Best VPN for Android 2020: Dreaming of Electric Sheep

By Sandra PattisonAssistant Editor
— Last Updated:

Our phones have pretty much become additional limbs. We constantly use them, and not to just check in on the wife. Protecting yourself on your laptop is important, but our phones are easy targets, especially when it comes to snooping and dangers from third-party apps. One of our best VPN for Android picks will help protect you, though.

If you just want to get straight to it, then we recommend that you install ExpressVPN. It’s a great piece of software that’s easy to use on any device. You’ll be protected by excellent security and benefit from other features, such as fast speeds and unlimited bandwidth. Plus, Android users can take advantage of a seven-day free trial that’s on offer. 

Mobile phones are easy targets and can put you more at risk of cybercrime than a computer. Fake apps — and apps from unknown sources — can be riddled with malware. Hackers can intercept your traffic and steal sensitive information if you use unsecured public WiFi.

Plus, your cellular provider or the government could be snooping on your activities, just look at our best VPN for Comcast piece. You can protect yourself from all of those things by using a virtual private network (as well as installing a decent antivirus). Keep reading for more VPN recommendations and what criteria the service should meet. Plus, we’ll go over in more detail why you should use a VPN, as well as why a free VPN isn’t the best choice.

The Best VPN for Android

  1. ExpressVPN
  2. NordVPN
  3. CyberGhost
  4. VyprVPN
  5. Windscribe
  6. Private Internet Access
  7. TunnelBear
  8. ProtonVPN

1. ExpressVPN

We’ve chosen ExpressVPN as the best Android VPN for many reasons. For starters, it’s one of the easiest VPNs to use and is a great choice for beginners. Techies can still tinker with its settings, though. 


Its Android app is different from the desktop and iOS versions, and it may take a bit of getting used to if you’ve been using the desktop client. However, it’s still user-friendly and includes the same large “on” button for a quick connection to a smart location. Plus, ExpressVPN can auto-connect when you join or rejoin an untrusted WiFi network.

To change servers, you simply tap the three dots next to your current location, and everything else can be accessed via the hamburger menu. 

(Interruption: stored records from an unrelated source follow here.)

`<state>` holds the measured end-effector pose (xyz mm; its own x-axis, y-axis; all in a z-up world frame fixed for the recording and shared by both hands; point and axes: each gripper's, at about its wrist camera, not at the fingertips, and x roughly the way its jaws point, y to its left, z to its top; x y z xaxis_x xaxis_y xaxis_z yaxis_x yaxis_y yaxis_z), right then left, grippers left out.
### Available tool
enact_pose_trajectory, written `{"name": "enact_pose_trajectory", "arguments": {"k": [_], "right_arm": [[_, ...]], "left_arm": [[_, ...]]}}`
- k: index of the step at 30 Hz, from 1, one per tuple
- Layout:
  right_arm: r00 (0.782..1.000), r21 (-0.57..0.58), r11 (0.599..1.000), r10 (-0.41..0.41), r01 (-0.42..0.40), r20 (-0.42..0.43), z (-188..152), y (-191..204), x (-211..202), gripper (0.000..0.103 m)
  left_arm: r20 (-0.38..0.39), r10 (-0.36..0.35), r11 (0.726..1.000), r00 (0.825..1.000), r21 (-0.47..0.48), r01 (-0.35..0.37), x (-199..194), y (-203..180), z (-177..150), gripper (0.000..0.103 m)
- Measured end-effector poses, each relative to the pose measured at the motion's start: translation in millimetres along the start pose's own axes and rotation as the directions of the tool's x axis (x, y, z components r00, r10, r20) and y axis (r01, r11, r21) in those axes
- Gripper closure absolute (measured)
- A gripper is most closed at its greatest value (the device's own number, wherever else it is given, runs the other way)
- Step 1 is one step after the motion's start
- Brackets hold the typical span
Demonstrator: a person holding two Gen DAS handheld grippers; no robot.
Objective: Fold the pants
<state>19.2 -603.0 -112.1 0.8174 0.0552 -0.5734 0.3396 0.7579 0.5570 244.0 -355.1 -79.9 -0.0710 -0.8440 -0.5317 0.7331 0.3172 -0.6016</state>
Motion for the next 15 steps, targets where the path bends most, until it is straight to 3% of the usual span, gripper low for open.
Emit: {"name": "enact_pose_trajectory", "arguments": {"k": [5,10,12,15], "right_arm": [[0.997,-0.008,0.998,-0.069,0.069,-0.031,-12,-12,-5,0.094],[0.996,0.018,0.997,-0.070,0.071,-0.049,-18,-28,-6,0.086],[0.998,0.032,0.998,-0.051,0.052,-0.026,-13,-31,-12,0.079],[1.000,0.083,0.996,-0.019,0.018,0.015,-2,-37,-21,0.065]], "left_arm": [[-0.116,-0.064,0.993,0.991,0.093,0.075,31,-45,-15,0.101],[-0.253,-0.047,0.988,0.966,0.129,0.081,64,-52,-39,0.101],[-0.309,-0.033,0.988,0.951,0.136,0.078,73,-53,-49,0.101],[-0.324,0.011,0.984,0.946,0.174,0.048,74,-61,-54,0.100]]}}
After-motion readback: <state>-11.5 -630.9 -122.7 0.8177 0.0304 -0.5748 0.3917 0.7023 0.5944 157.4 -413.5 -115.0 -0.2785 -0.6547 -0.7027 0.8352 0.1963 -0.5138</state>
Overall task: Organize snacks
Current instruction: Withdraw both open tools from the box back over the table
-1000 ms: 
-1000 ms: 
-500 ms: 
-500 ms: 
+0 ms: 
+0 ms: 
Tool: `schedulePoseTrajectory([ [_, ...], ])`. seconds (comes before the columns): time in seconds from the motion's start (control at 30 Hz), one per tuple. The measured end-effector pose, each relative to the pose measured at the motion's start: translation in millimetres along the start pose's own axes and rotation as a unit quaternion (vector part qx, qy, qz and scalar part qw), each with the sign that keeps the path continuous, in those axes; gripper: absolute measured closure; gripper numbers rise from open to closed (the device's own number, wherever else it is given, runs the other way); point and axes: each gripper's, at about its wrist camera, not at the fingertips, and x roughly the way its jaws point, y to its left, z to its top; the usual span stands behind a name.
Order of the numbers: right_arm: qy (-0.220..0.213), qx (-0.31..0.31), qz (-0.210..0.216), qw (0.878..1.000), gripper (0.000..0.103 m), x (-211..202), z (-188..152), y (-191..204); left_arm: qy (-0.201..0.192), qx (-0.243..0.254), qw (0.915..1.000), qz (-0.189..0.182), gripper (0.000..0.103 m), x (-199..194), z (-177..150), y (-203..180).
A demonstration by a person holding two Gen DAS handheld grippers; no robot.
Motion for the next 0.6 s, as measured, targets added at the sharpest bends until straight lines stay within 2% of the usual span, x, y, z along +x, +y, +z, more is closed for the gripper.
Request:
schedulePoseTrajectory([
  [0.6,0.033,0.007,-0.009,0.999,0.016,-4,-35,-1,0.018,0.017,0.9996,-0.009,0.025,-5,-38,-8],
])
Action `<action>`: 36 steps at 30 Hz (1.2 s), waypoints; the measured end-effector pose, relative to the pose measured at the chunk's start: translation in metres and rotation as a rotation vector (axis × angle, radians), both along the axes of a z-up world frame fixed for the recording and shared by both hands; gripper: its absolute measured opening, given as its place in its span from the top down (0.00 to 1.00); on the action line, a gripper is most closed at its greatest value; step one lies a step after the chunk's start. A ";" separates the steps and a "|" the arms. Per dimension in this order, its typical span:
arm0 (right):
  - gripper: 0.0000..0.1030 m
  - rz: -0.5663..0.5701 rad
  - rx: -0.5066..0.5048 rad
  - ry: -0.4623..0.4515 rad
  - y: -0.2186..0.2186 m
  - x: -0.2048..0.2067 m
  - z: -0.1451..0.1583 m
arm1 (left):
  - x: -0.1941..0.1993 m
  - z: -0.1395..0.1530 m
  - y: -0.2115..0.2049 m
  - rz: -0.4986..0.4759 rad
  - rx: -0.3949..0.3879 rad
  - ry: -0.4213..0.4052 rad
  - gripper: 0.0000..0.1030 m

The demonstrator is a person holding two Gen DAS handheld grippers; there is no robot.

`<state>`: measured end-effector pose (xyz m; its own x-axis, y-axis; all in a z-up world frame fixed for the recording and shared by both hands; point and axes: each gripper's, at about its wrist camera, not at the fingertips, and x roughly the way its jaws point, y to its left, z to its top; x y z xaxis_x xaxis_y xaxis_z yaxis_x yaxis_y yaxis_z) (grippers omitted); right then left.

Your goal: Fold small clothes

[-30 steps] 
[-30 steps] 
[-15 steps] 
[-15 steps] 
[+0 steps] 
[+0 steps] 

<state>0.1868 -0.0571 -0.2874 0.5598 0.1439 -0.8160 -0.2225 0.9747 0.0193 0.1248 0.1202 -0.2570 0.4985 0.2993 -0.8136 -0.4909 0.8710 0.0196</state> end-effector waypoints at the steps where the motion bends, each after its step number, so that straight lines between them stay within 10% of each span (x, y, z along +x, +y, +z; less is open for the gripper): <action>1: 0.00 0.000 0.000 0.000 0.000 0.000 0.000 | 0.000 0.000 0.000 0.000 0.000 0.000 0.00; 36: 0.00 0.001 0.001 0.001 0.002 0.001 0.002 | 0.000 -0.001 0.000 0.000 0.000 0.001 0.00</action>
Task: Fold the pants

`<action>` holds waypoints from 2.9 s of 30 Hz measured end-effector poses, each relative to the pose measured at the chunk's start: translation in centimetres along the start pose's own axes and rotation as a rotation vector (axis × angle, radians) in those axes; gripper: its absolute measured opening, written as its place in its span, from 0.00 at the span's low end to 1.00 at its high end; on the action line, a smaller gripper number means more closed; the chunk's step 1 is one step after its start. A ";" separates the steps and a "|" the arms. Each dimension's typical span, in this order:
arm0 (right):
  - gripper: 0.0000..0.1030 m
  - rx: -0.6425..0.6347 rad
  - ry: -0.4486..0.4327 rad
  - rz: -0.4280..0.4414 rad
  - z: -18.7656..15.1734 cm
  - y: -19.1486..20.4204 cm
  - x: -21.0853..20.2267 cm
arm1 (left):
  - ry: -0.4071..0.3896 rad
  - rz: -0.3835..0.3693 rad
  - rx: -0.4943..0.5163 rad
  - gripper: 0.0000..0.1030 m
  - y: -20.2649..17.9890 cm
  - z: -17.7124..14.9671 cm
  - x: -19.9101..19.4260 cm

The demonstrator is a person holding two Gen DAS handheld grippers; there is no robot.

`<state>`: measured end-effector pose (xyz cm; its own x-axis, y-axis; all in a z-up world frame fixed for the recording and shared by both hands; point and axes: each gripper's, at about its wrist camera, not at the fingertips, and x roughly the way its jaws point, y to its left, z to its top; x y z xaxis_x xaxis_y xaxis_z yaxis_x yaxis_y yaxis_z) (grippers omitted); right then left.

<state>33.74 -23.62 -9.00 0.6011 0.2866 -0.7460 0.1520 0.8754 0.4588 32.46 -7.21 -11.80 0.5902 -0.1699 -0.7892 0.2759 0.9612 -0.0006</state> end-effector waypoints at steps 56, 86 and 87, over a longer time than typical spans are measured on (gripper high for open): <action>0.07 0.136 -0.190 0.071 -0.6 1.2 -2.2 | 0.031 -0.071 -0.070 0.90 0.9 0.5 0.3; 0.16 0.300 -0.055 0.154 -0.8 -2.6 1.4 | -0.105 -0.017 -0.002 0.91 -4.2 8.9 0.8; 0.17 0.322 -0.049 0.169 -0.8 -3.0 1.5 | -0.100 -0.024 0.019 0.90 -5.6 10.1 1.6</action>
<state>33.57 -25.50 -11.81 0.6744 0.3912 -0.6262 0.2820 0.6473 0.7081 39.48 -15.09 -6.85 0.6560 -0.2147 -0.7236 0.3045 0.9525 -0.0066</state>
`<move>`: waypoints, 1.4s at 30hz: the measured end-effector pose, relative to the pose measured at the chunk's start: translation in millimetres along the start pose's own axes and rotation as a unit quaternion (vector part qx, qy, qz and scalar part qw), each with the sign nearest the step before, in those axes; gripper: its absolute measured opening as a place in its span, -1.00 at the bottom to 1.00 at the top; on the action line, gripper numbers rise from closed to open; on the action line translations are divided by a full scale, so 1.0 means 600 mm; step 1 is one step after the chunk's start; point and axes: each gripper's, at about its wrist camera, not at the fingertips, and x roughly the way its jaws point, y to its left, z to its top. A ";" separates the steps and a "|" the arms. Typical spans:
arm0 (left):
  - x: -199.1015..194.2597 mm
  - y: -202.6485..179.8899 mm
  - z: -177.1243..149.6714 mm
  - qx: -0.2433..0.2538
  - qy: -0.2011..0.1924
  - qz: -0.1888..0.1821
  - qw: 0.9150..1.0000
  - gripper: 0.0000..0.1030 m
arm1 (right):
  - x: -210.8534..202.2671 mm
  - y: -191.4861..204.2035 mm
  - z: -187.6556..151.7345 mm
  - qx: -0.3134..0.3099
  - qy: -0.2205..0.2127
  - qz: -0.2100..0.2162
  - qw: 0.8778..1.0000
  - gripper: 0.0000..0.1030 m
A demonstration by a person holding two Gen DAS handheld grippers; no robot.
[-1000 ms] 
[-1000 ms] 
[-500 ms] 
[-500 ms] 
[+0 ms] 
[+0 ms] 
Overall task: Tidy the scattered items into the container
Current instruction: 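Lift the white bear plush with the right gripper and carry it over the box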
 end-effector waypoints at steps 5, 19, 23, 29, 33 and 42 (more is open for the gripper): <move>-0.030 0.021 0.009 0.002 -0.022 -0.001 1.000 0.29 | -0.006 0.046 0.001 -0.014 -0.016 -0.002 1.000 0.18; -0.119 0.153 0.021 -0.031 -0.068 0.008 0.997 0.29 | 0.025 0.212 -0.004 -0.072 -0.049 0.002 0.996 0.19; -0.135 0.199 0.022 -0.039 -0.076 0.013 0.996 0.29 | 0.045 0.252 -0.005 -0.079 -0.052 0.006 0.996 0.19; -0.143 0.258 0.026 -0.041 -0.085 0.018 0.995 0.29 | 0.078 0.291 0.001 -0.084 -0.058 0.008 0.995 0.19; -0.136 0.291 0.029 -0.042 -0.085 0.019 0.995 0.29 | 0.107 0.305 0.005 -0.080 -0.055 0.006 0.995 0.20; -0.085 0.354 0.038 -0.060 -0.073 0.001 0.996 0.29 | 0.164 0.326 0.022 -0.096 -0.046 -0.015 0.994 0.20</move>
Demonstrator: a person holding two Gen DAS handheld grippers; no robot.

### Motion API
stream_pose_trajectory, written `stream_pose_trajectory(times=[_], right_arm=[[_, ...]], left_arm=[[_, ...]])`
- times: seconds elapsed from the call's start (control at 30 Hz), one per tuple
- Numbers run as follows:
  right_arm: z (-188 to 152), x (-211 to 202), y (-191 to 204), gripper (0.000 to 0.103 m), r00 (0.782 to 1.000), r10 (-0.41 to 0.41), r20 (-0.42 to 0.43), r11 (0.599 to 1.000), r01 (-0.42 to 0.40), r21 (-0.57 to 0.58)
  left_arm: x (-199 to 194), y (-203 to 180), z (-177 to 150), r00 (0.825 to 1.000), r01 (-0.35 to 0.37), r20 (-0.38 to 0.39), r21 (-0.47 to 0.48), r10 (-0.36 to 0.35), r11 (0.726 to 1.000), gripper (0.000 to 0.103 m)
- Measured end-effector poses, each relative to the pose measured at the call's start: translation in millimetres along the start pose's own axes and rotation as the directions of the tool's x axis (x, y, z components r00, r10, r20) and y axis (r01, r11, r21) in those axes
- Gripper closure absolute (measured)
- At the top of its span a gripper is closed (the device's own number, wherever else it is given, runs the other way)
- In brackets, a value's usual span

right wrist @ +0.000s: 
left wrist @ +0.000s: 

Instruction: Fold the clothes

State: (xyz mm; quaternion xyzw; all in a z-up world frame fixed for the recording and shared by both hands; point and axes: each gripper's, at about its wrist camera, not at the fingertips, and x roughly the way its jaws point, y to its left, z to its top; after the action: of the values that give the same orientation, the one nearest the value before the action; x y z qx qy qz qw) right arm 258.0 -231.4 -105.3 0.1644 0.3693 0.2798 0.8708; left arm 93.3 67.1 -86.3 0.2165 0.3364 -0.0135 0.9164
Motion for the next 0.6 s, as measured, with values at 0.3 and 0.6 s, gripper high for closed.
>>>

There’s also a shortcut feature that allows you to launch apps directly from the VPN app, rather than having to switch back to your home screen. Plus, you can add an ExpressVPN widget to your home screen that lets you select a location and quickly toggle the VPN on and off. Read our ExpressVPN review for more.

ExpressVPN’s Other Features

ExpressVPN has a solid no-logs policy and excellent security. Its Android app comes with a built-in kill switch to keep you protected at all times. Unfortunately, though, the Android client is lacking in the settings menu, when compared to other versions. You can only set its start-up controls and which VPN protocol you want to use. 

Plus, OpenVPN is available, but IKEv2 isn’t, which is a shame considering it’s a secure yet faster option. Still, not having the IKEv2 protocol is no reason to skip past ExpressVPN. It’s the fastest VPN we’ve tested to date, so there’s no need to have IKEv2 over OpenVPN. It also comes with unlimited bandwidth and is our top VPN for streaming and best VPN for Netflix.

One thing to note, though, is that it doesn’t come with an ad or malware blocker, so you’ll need to install other software for protection. One of our best antivirus for Android picks can help you combat malware, though.

ExpressVPN has everything you need to be the best VPN app for Android (as well as for iPhone), but it comes at a high price. That said, it’s well worth the money if you can afford it. You can take it for a spin with the seven-day free trial, and if you sign up to it after the trial, you’ll be covered by a 30-day money-back guarantee.


  • Easy to use
  • Excellent security
  • Fast


  • Expensive
  • No IKEv2 protocol
  • No ad and malware blocker

2. NordVPN

NordVPN isn’t far behind our top pick, as you can see in our ExpressVPN vs NordVPN comparison. Its Android client is a lot like the desktop version. It has a quick-connect button, so you can connect to the VPN via a recommended server. The location map is also included, which lets you choose a location manually, as well as add it to your favorites.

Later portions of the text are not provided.